Si j'ai bien suivi, la ministre de l'Economie Christine Lagarde annoncait en décembre 2008 à la suite d'un rapport sur le crédit revolving, qu'un projet de loi sera déposé en 2009 pour lutter contre les abus du crédit renouvelable. Si j'ai bien compris, il ne s'agit pas de le supprimer, mais de l'encadrer, afin que les taux soient raisonnables.
Il y a quelques jours, j'ai entendu la ministre, sur une grande radio, préciser sa pensée en disant (en substance) que ce type de crédit était utile pour permettre à certains de se nourrir en fin de mois.
On ne peut considérer que le crédit à la consommation soit un moyen durable de faire face à ses besoins, on ne ferait en cela que s'appauvrir en payant régulièrement des intérêts. Quand on gagne plusieurs miliers d'Euro par mois, on n'en a pas besoin pour terminer les fins de mois. Le crédit à la consommation, c'est donc pour les pauvres.
En ces temps de crise, on ferait bien de s'intéresser aux moyens d'assurer leur subsistance qu'ont les plus démunis, les demandeurs d'emploi et les victimes du chômage à temps partiel. Si le crédit revolving est un moyen de passer un mauvais cap pour les gens qui subissent la crise, ce doit être un outil social. Pas un produit financier permettant aux banques de gagner de l'argent sur le dos des démunis.

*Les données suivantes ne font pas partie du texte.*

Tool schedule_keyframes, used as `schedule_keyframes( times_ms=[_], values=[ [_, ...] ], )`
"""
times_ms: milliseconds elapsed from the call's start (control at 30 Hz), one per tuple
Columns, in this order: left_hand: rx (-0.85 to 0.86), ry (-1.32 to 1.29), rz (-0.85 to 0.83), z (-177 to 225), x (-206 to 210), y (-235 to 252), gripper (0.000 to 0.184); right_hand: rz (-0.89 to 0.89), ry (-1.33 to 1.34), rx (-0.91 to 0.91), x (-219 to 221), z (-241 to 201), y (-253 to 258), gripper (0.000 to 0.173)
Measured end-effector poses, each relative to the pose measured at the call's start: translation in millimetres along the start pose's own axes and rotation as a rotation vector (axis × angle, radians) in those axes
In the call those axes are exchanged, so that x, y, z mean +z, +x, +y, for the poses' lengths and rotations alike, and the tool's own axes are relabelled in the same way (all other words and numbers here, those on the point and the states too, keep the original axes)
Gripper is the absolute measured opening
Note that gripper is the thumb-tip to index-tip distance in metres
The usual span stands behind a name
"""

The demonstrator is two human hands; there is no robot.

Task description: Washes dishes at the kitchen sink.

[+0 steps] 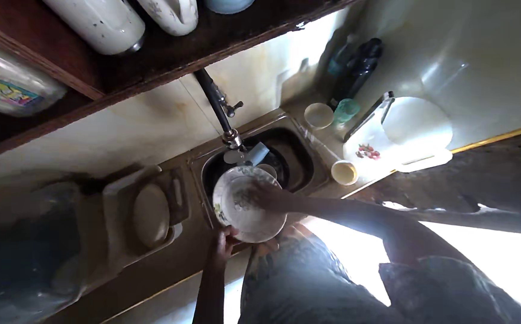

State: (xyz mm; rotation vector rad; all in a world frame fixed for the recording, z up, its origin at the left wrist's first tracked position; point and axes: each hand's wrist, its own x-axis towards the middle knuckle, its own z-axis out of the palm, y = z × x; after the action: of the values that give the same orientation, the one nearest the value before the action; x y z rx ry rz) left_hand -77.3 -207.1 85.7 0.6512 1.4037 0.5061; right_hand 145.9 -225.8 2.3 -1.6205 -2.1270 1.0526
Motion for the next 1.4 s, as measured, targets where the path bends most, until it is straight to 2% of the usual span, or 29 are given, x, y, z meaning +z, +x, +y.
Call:
schedule_keyframes(
  times_ms=[33,67,167,233,300,367,433,533,600,667,733,800,867,900,967,1000,1067,1100,1133,1167,1233,1300,1400],
  values=[
    [-0.019,0.026,-0.006,2.3,4.1,-1.3,0.017,0.037,-0.011,0.077,3.2,-1.8,8.7,0.060],
    [-0.034,0.040,-0.011,4.5,9.0,-2.2,0.016,0.089,0.021,0.069,7.9,-13.3,16.0,0.061],
    [-0.031,0.021,-0.046,6.0,15.6,-1.9,0.013,0.262,0.165,-0.226,16.7,-60.1,25.7,0.057],
    [-0.029,0.009,-0.049,5.2,13.6,-0.7,0.015,0.277,0.136,-0.313,4.2,-55.7,37.1,0.054],
    [-0.025,0.035,-0.035,6.7,11.2,-3.8,0.019,0.313,0.011,-0.156,-14.7,-32.9,50.4,0.053],
    [-0.019,0.026,-0.019,8.4,13.1,-9.3,0.016,0.317,-0.062,0.071,-21.5,-14.7,66.7,0.064],
    [-0.015,-0.012,-0.038,6.6,14.8,-7.4,0.014,0.340,-0.034,0.092,-9.3,-34.1,70.6,0.064],
    [0.013,-0.103,-0.043,1.4,10.3,2.6,0.016,0.210,0.129,-0.267,5.3,-79.1,32.9,0.053],
    [0.032,-0.112,-0.023,4.7,-0.7,2.3,0.016,0.119,0.095,-0.326,-2.1,-64.7,21.7,0.053],
    [0.010,-0.070,-0.009,3.4,-3.1,-1.9,0.014,0.109,-0.032,-0.143,-11.5,-29.4,28.8,0.055],
    [-0.004,-0.082,-0.026,2.0,5.3,-1.9,0.014,0.192,-0.099,-0.003,-12.9,-10.2,51.3,0.060],
    [0.007,-0.114,-0.062,2.4,15.1,2.1,0.014,0.202,-0.085,-0.034,-8.8,-37.5,58.8,0.062],
    [0.043,-0.167,-0.062,3.9,13.3,9.0,0.016,0.087,0.073,-0.185,-5.0,-72.7,34.0,0.055],
    [0.057,-0.175,-0.036,7.0,7.8,10.8,0.017,-0.004,0.152,-0.239,-9.0,-77.1,20.3,0.051],
    [0.039,-0.153,0.034,12.5,-1.0,7.7,0.015,-0.171,0.053,-0.290,-22.3,-48.6,1.9,0.054],
    [0.029,-0.132,0.042,11.2,-2.7,6.3,0.013,-0.174,-0.039,-0.248,-26.1,-26.1,-0.5,0.058],
    [0.007,-0.090,-0.011,5.9,2.2,5.6,0.014,-0.067,-0.125,-0.067,-27.3,0.8,13.1,0.055],
    [-0.003,-0.089,-0.035,5.1,9.0,5.6,0.014,0.032,-0.103,-0.001,-22.8,-2.4,24.4,0.054],
    [-0.007,-0.097,-0.052,5.1,16.6,5.6,0.015,0.125,-0.057,-0.002,-19.1,-18.3,31.7,0.054],
    [-0.004,-0.101,-0.077,5.4,21.6,6.1,0.015,0.146,-0.019,-0.037,-16.3,-38.9,32.8,0.054],
    [0.019,-0.125,-0.096,3.3,19.2,9.8,0.015,0.038,0.089,-0.179,-10.4,-62.2,16.3,0.054],
    [0.036,-0.133,-0.041,2.1,8.1,13.0,0.016,-0.061,0.117,-0.241,-10.3,-39.5,0.3,0.054],
    [-0.002,-0.066,-0.022,2.1,2.4,8.7,0.013,-0.058,-0.032,0.025,-18.1,1.9,-1.0,0.053]
  ],
)
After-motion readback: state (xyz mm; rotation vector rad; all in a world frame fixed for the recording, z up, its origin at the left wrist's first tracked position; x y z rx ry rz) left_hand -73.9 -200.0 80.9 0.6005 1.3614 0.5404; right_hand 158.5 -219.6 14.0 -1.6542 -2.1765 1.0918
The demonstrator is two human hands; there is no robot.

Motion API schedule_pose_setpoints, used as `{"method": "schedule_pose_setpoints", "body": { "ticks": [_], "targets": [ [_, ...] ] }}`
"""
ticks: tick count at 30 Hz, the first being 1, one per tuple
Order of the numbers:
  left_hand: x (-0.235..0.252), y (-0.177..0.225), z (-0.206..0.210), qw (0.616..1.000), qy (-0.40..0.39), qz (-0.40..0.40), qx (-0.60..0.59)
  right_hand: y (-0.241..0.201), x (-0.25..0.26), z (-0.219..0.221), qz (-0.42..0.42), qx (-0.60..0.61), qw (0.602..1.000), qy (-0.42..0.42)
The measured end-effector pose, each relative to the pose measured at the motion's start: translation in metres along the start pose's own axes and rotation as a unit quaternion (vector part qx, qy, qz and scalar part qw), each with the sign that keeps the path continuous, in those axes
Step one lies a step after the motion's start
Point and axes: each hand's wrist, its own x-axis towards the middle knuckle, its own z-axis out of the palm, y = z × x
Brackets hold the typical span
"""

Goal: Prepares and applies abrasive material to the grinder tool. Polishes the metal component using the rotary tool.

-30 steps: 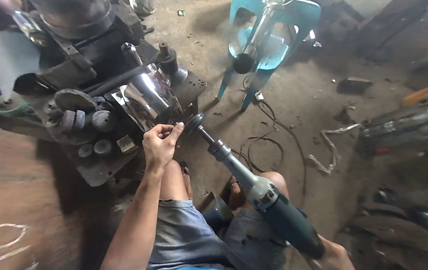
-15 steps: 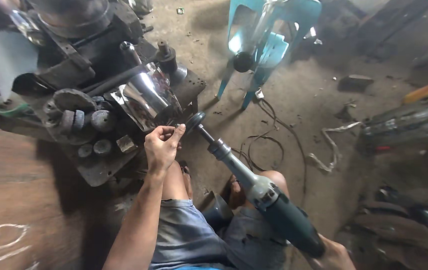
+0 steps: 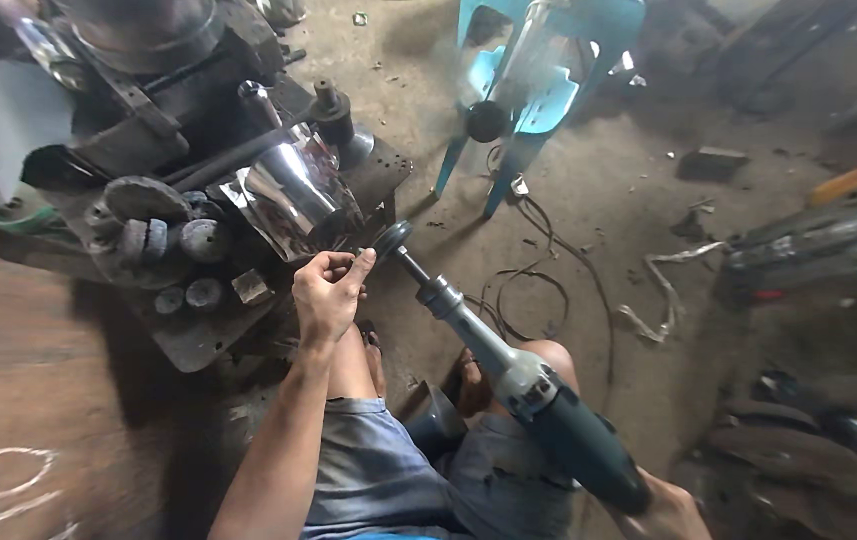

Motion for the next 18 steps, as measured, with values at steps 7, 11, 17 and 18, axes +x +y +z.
{"method": "schedule_pose_setpoints", "body": {
  "ticks": [7, 11, 17, 18],
  "targets": [
    [-0.0020, 0.0018, 0.0001, 1.000, 0.004, 0.000, 0.003, -0.0002, 0.0004, -0.0004, 0.002, -0.003, 1.000, -0.003],
    [-0.0032, 0.0007, 0.0008, 1.000, 0.003, 0.000, -0.005, 0.0003, 0.0011, 0.0002, -0.001, -0.001, 1.000, 0.000],
    [-0.0065, -0.0009, 0.0006, 1.000, 0.004, 0.011, 0.003, 0.0009, 0.0013, 0.0007, -0.002, -0.002, 1.000, -0.001],
    [-0.0083, 0.0005, -0.0011, 1.000, 0.006, 0.022, -0.002, 0.0014, 0.0013, 0.0008, -0.002, 0.000, 1.000, 0.001]
  ]
}}
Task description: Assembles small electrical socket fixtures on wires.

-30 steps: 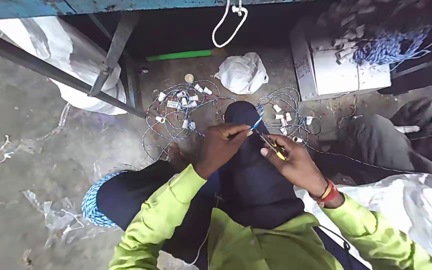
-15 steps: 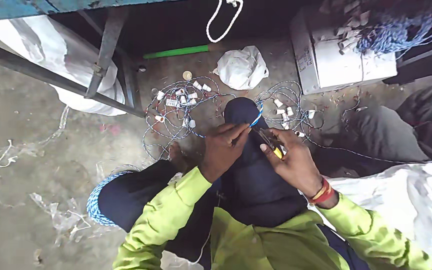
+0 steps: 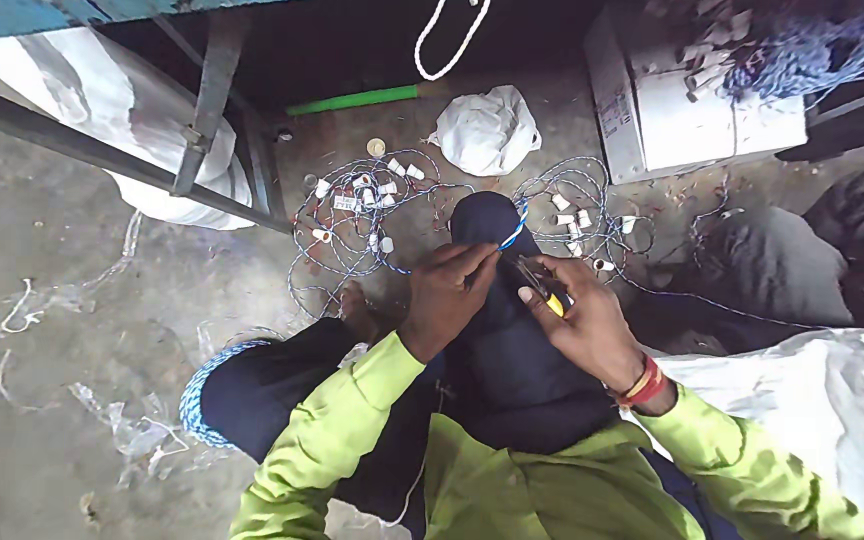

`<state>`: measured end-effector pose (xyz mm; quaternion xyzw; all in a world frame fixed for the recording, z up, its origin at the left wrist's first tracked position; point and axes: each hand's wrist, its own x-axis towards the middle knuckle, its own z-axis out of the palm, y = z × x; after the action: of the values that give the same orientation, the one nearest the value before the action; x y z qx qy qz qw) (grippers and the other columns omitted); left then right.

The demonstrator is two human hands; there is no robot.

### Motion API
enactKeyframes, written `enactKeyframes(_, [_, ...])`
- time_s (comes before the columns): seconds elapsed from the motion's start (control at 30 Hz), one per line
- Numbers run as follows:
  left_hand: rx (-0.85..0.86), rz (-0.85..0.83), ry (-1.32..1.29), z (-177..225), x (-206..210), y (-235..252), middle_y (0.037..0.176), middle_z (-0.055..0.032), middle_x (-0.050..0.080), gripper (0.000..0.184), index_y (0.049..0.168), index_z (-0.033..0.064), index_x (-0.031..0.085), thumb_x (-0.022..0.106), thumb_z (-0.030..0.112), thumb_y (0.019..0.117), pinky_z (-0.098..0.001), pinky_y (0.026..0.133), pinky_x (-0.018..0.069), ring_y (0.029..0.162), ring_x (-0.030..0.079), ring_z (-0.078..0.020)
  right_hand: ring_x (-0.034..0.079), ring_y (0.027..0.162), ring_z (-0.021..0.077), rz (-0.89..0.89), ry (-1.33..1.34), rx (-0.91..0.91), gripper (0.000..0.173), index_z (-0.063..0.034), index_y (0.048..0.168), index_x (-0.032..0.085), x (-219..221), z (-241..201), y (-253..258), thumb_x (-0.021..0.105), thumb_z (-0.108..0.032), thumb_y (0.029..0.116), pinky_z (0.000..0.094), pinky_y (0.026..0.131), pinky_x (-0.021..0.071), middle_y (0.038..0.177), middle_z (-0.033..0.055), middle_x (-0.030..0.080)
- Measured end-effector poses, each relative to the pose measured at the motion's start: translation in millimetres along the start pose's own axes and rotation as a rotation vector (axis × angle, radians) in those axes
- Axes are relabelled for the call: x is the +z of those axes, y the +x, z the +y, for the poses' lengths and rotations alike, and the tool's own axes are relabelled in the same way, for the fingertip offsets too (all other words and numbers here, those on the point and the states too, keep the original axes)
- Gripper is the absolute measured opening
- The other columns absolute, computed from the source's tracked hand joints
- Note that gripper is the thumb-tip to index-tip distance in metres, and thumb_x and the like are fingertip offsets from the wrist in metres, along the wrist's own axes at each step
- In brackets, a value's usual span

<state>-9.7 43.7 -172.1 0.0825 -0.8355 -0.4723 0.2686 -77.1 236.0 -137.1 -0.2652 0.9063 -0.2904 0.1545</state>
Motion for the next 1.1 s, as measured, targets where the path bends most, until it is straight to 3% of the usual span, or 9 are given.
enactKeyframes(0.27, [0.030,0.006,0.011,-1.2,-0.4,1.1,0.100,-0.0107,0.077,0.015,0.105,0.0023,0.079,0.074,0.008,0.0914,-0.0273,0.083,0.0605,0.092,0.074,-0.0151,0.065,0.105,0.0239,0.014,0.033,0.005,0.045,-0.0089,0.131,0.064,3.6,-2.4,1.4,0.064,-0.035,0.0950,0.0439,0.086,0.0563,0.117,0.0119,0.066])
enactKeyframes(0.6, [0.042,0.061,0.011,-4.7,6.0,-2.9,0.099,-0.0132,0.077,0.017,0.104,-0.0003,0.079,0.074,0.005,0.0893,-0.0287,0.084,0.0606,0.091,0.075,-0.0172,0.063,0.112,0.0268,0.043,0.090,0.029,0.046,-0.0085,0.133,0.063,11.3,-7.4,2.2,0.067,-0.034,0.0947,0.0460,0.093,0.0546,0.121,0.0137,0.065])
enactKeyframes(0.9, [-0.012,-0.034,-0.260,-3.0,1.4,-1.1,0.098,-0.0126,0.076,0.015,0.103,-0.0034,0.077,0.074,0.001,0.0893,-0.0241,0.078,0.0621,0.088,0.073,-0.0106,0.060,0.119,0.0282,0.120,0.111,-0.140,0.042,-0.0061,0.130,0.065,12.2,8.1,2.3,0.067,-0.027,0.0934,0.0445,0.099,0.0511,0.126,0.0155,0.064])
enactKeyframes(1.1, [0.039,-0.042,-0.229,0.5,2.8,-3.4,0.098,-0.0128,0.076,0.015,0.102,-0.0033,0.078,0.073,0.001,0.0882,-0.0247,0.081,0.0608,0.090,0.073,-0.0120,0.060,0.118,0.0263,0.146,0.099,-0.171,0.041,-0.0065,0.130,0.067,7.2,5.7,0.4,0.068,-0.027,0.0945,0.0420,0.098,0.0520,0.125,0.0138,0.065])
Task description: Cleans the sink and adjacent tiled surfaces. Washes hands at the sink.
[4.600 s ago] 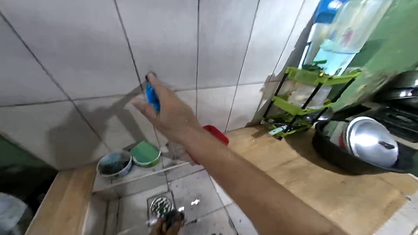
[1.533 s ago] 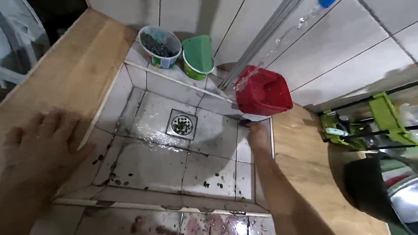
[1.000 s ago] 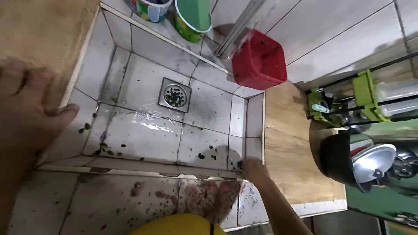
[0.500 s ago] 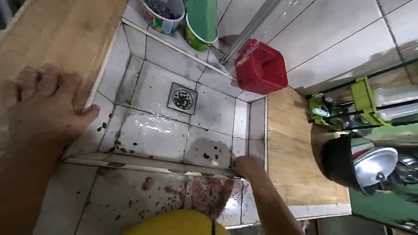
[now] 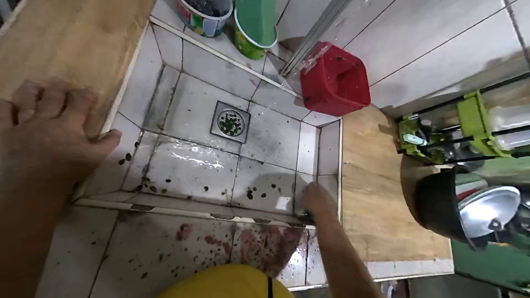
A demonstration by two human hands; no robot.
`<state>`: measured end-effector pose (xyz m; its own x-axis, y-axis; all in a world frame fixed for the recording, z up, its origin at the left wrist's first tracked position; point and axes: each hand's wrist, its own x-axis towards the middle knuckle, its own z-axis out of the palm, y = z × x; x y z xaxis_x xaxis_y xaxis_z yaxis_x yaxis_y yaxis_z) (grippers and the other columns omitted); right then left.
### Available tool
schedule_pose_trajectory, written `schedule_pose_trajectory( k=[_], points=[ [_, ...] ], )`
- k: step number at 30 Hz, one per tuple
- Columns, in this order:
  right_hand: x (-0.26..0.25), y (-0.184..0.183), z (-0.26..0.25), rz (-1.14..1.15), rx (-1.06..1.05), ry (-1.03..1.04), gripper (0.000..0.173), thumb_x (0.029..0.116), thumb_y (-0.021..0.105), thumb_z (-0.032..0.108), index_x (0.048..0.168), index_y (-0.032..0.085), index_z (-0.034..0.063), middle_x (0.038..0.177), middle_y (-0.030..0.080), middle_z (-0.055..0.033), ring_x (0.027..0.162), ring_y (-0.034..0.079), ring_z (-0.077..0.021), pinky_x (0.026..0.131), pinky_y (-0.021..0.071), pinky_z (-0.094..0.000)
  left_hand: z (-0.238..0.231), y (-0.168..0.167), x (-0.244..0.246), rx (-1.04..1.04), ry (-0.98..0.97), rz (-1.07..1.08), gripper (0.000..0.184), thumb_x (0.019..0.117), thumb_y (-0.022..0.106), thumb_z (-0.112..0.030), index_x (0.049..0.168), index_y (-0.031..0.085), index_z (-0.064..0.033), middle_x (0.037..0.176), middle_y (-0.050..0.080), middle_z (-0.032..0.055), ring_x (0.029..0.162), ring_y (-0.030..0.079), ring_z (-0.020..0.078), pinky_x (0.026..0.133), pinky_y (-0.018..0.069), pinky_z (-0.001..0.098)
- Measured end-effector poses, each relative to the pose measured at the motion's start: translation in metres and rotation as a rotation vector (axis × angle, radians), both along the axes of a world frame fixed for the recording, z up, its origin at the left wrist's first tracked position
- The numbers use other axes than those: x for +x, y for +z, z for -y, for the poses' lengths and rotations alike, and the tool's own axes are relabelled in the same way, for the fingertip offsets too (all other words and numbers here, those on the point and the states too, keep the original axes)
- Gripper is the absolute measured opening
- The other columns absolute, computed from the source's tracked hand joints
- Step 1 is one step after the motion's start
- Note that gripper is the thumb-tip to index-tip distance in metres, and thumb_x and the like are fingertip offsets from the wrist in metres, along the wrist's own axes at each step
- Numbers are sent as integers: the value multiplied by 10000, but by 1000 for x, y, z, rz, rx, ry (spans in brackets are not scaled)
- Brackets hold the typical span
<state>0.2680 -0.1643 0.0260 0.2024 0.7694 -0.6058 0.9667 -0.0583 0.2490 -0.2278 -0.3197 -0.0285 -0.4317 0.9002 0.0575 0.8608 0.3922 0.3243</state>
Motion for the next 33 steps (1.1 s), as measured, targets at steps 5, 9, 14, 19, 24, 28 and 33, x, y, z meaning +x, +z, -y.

Pourquoi ne pas instituer un crédit renouvelable gratuit, fondé sur un compte rémunéré? Les intérêts de l'épargne réalisée en période faste permetraient d'emprûnter en période creuse. Bien sûr, cela ne résoud pas le problème de ceux qui n'ont pas d'épargne. Il faudrait alors leur préter un petit capital. Et les former à la conduite de leur dépenses, afin que soit conservé l'équilibre de leur budget. Il y a tant d'économies à faire en achetant intelligemment!
Il faudrait inciter les banques à gagner de l'argent avec ceux qui ont des moyens, qu'ils achètent de belles voitures ou se fassent construire de grandes maisons, par exemple. Et demander aux banques de créer des produits financiers adaptés à ceux qui sont en situation de détresse.